[Extracted records]
----
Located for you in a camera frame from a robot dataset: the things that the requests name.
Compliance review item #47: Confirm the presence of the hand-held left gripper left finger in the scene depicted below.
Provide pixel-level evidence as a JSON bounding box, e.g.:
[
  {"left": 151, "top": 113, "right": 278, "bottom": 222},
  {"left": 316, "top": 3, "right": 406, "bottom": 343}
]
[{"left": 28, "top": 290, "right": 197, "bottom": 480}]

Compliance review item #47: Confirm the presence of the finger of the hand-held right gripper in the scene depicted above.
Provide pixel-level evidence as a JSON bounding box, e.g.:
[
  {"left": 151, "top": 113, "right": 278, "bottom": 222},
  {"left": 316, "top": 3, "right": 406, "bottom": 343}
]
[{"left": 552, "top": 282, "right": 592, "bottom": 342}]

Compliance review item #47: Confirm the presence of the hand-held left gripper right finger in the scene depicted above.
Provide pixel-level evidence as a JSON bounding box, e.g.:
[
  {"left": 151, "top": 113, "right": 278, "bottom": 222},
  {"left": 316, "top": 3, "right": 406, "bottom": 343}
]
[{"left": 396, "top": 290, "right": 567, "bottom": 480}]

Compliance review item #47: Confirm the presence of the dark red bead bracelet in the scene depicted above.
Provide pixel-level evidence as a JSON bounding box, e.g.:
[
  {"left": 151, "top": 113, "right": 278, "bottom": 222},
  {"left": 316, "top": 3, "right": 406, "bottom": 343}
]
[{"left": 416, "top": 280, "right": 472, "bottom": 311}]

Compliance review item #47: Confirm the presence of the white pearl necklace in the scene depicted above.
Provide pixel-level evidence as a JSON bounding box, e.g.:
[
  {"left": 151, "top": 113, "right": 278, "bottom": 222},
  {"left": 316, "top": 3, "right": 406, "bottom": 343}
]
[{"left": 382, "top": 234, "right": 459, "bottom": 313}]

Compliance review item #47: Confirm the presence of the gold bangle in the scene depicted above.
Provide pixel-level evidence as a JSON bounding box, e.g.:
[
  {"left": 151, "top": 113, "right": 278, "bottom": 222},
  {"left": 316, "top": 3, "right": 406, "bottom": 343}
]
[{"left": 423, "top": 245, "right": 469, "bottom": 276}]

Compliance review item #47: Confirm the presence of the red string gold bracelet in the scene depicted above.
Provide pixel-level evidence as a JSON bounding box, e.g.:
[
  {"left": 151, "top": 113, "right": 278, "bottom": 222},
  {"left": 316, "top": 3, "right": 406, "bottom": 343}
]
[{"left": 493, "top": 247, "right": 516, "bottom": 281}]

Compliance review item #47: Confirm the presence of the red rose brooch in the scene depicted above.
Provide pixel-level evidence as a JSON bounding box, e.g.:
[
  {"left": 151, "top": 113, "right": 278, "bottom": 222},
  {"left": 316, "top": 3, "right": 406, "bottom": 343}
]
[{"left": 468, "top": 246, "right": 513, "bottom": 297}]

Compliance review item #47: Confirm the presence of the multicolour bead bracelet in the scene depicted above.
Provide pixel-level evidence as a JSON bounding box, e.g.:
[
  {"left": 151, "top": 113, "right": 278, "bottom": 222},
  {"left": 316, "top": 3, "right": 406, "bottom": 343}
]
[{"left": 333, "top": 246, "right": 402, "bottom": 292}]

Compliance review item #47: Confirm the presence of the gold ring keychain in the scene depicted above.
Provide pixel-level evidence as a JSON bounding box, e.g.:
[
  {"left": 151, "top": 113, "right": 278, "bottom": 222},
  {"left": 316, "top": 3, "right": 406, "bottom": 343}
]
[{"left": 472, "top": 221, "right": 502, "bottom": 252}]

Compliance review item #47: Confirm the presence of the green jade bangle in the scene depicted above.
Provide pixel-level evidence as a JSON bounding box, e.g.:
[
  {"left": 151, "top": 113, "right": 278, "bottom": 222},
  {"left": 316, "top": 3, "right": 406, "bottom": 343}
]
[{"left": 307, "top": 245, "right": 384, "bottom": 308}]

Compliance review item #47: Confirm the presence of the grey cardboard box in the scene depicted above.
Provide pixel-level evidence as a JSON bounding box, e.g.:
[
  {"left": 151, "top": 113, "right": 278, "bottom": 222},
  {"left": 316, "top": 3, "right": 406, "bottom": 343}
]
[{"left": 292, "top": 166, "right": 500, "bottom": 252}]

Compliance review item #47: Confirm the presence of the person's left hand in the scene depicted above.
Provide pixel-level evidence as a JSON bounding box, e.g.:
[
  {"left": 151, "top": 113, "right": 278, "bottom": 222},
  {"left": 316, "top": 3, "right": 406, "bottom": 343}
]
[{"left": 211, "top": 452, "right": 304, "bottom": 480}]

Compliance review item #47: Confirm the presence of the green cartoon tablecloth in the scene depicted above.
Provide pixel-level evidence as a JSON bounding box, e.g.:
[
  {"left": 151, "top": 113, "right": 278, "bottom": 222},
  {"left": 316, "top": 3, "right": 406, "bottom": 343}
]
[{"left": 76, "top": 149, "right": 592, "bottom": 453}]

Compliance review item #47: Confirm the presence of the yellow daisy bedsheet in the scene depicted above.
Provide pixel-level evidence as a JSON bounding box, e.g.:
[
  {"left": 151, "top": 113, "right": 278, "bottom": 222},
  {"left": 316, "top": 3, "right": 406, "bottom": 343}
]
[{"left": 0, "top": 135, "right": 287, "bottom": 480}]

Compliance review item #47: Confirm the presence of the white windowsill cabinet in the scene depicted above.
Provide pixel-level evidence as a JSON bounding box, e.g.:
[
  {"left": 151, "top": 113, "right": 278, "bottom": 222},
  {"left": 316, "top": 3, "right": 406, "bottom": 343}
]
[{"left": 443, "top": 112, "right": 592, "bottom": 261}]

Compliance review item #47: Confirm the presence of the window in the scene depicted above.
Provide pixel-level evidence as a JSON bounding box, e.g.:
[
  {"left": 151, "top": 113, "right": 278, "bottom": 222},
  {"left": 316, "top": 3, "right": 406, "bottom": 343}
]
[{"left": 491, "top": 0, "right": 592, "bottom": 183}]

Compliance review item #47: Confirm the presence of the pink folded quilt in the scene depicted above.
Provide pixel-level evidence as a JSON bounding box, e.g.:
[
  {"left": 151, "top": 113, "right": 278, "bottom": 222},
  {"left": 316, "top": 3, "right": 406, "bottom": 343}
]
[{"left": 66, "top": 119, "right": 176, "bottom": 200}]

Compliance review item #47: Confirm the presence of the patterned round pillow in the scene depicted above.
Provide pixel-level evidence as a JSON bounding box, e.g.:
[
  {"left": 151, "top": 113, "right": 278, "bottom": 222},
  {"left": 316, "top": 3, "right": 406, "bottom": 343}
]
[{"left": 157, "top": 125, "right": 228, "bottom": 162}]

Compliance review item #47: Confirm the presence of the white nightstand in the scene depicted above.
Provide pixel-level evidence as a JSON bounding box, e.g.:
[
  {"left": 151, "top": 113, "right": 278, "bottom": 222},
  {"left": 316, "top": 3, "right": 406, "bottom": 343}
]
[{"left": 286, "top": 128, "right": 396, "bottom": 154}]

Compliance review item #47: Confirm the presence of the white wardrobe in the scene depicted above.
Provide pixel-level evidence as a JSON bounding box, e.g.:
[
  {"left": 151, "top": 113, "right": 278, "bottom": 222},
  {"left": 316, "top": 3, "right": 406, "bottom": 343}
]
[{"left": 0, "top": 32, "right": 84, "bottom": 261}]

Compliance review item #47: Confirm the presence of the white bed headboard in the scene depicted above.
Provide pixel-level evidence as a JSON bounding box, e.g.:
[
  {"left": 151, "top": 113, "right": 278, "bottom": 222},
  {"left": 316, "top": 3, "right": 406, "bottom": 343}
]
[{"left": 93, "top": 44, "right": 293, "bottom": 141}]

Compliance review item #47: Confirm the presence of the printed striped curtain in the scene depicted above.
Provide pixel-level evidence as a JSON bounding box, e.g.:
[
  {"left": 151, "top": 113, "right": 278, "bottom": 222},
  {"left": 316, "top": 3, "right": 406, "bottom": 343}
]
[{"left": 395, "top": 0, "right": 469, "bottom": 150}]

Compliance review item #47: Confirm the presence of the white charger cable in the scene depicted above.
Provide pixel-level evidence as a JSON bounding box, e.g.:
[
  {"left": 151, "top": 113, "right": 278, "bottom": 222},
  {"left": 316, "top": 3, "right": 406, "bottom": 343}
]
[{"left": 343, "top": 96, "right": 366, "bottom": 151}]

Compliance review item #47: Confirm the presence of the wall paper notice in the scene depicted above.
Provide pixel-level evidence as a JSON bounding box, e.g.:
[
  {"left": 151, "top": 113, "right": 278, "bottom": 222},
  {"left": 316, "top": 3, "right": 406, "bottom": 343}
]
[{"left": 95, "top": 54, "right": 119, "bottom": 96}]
----
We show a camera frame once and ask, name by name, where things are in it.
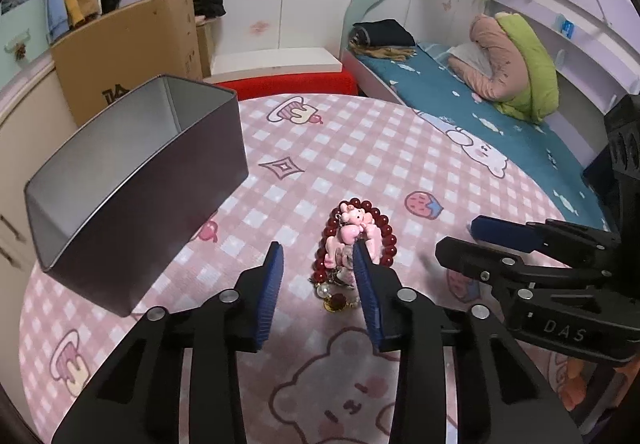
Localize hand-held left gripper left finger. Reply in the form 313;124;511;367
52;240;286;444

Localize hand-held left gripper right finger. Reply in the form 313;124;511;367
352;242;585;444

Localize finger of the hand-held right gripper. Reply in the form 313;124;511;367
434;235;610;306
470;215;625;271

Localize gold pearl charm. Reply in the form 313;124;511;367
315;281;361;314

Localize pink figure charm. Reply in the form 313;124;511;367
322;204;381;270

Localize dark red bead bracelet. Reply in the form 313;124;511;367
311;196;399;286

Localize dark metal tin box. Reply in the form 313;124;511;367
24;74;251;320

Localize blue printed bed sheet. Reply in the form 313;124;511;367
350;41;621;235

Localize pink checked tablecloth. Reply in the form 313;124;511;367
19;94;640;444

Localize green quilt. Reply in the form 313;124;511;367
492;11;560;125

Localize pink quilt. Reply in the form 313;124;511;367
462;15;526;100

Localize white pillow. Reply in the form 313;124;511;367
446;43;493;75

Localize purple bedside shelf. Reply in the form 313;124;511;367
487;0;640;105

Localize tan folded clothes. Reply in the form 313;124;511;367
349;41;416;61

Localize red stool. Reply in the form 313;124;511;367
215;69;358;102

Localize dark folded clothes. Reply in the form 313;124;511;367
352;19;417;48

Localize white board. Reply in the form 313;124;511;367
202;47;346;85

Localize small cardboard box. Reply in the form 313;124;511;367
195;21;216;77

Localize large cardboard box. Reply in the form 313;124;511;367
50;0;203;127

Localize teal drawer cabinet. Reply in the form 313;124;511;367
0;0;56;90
----
▶ _ASSIGNED TASK_: Nothing but a number belongs in the answer: the tally of lines in the data holding "bangle".

▶ _SOLUTION_: 2